ThreadPrefetchIterDataset memory leaks / zombie threads that hang exiting? #1196

@am001122

Description

@am001122

(This seems related to #1021 , but I don't think it's the same issue since grain_nightly presumably has the fix to #1021 from #1051.)

This minimal reproducer:

import grain
import jax
import numpy as np
from grain.experimental import device_put as grain_device_put
from grain.sources import RandomAccessDataSource


class FakeDataSource(RandomAccessDataSource):
    def __len__(self):
        return 1000

    def __getitem__(self, idx):
        return {"x": np.ones((32,), dtype=np.float32) * idx}


# has to be in main() to hang
def main():
    source = FakeDataSource()
    dataset = grain.MapDataset.source(source)
    # has to have this to hang---something to do with nested threaded pre-fetching?
    dataset = grain_device_put(dataset, device=jax.devices()[0])
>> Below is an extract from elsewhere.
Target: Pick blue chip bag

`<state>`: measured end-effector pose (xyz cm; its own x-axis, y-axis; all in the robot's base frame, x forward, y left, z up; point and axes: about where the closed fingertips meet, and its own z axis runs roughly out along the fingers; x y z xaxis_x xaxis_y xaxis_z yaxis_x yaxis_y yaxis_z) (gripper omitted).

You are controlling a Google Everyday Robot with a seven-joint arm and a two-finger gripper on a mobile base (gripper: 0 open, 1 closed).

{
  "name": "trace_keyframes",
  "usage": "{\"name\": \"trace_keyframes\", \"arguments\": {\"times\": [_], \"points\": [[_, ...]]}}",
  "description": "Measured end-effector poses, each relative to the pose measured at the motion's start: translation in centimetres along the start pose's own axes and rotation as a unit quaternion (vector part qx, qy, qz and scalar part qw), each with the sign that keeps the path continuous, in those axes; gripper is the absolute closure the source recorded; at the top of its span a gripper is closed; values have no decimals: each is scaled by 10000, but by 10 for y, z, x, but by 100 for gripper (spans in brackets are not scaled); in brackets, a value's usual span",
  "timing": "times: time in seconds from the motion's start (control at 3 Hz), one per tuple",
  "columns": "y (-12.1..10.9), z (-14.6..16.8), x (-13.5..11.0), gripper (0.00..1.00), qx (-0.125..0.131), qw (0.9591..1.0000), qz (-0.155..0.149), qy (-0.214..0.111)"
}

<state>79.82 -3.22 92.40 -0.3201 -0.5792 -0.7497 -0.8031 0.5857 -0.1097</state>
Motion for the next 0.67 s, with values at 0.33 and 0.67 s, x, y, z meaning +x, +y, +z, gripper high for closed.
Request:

    # if this is for _ in iter(dataset) it doesn't hang
    data_iter = iter(dataset)
    for _ in data_iter:
        raise RuntimeError


if __name__ == "__main__":
    main()

will raise the RuntimeError, print the traceback, and then instead of exiting it will just hang indefinitely. I am running it with uv run --python 3.13 --with grain --with jax repro.py.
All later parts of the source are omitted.